Synopses & Reviews
A leading Washington journalist argues that gay marriage is the best way to preserve and protect society's most essential institution
Two people meet and fall in love. They get married, they become upstanding members of their community, they care for each other when one falls ill, they grow old together. What's wrong with this picture? Nothing, says Jonathan Rauch, and that's the point. If the two people are of the same sex, why should this chain of events be any less desirable? Marriage is more than a bond between individuals; it also links them to the community at large. Excluding some people from the prospect of marriage not only is harmful to them, but is also corrosive of the institution itself.
The controversy over gay marriage has reached a critical point in American political life as liberals and conservatives have begun to mobilize around this issue, pro and con. But no one has come forward with a compelling, comprehensive, and readable case for gay marriage-until now.
Jonathan Rauch, one of our most original and incisive social commentators, has written a clear and honest manifesto explaining why gay marriage is important-even crucial-to the health of marriage in America today. Rauch grounds his argument in commonsense, mainstream values and confronting the social conservatives on their own turf. Gay marriage, he shows, is a "win-win-win" for strengthening the bonds that tie us together and for remaining true to our national heritage of fairness and humaneness toward all.
Review
"[Rauch's] discussion is enough to reassure anyone not already dug in against gay marriage. Even more important, it puts on display his arguing style, an appealing combination of prosecutorial logic and gentlemanly forbearance. Rauch strains to find merit even in the positions of intemperate talk-show hosts. He neither twists words nor tweaks statistics. He takes pains not to leave angles unexamined." Christopher Caldwell, The New York Times
Review
"Rauch's impressive book is as enthusiastic an encomium to marriage as anyone, gay or straight, could write." David J. Garrow, The Washington Post
Review
"Maybe the news is saturated with the gay-marriage question, but more notice ought to be paid to this extraordinary book. Rauch takes on not the grand constitutional theories of same-sex unions but the practicalities: how will the daily life of communities be affected, will people be happier? He argues convincingly that not only will gay men and lesbians be happier with same-sex marriage granted legal status, practically everybody else will be happier, too. Rauch's conception that society as a whole will be served by gay marriage is the missing piece of the puzzle, a utilitarian argument that there's something in this issue for the heterosexual mainstream too a more harmonious social sphere. Gay Marriage is an excellent, urgent book." Gregg Easterbrook, The New Republic
Synopsis
"Thoughtful and convincingly argued . . . Rauch's impressive book is as enthusiastic an encomium to marriage as anyone, gay or straight, could write." —David J. Garrow, The Washington Post Book World
In May 2004, gay marriage became legal in Massachusetts, but it remains a divisive and contentious issue across America. As liberals and conservatives mobilize around this issue, no one has come forward with a more compelling, comprehensive, and readable case for gay marriage than Jonathan Rauch. In this book, he puts forward a clear and honest manifesto explaining why gay marriage is important—even crucial—to the health of marriage in America today, grounding his argument in commonsense, mainstream values and confronting social conservatives on their own turf. Marriage, he observes, is more than a bond between individuals; it also links them to the community at large. Excluding some people from the prospect of marriage not only is harmful to them but also is corrosive of the institution itself.

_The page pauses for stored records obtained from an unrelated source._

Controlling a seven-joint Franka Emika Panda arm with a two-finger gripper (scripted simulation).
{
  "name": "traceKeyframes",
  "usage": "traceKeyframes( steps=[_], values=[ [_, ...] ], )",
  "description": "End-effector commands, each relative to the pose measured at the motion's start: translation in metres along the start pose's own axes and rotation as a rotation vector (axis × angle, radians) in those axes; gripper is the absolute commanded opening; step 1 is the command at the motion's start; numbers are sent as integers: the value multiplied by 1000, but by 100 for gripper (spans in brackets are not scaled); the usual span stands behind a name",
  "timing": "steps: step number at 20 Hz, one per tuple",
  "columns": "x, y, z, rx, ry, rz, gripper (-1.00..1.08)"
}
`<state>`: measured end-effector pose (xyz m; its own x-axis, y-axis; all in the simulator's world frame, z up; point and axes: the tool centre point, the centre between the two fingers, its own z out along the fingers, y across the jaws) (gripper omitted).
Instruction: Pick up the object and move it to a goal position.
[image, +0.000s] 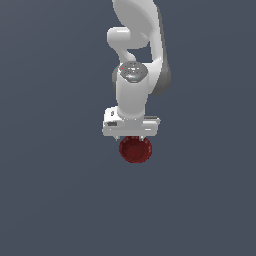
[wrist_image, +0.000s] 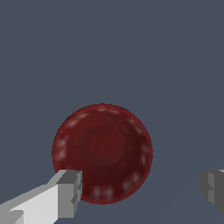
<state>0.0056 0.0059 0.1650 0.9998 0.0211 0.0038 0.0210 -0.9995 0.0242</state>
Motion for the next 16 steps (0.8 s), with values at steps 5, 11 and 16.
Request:
traceKeyframes(
  steps=[5, 11, 16],
  values=[
    [2, 6, -1, -2, 5, 7, 28],
    [4, 13, -2, -1, 11, 14, 28],
    [3, 7, 2, -15, 3, 15, 28]
  ],
)
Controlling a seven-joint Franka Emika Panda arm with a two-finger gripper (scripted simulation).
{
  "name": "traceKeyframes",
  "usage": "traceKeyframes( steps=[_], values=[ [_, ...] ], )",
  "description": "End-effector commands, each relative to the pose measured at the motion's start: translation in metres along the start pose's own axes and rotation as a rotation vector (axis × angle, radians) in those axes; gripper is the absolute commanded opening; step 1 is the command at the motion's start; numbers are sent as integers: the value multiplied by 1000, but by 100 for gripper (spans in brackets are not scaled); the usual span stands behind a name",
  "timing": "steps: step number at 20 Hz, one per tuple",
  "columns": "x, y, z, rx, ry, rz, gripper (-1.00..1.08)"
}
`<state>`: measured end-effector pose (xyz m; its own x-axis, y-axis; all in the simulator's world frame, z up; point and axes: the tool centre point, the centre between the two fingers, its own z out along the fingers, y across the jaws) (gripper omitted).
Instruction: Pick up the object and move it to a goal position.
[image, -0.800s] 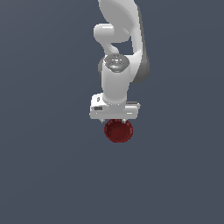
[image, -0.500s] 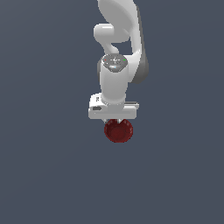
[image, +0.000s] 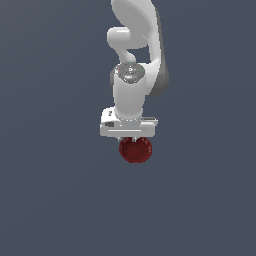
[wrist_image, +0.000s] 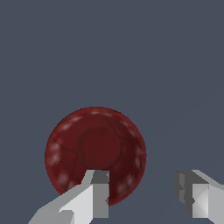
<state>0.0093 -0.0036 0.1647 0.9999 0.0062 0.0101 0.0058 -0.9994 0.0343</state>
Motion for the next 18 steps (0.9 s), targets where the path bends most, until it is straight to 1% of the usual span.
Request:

Gay marriage, he shows, is a "win-win-win" for strengthening the bonds that tie us together and for remaining true to our national heritage of fairness and humaneness toward all.
About the Author
Jonathan Rauch is a correspondent for
The Atlantic Monthly and a senior writer and columnist for
National Journal. He is the author of several books on public policy, culture, and economics, including most recently
Government's End: Why Washington Stopped Working. He is a writer in residence at the Brookings Institution, and his work has appeared in
The New Republic, The Economist, Harper's, Fortune, The New York Times, The Washington Post, The Wall Street Journal, and
Slate, among other publications. He lives outside Washington, D.C.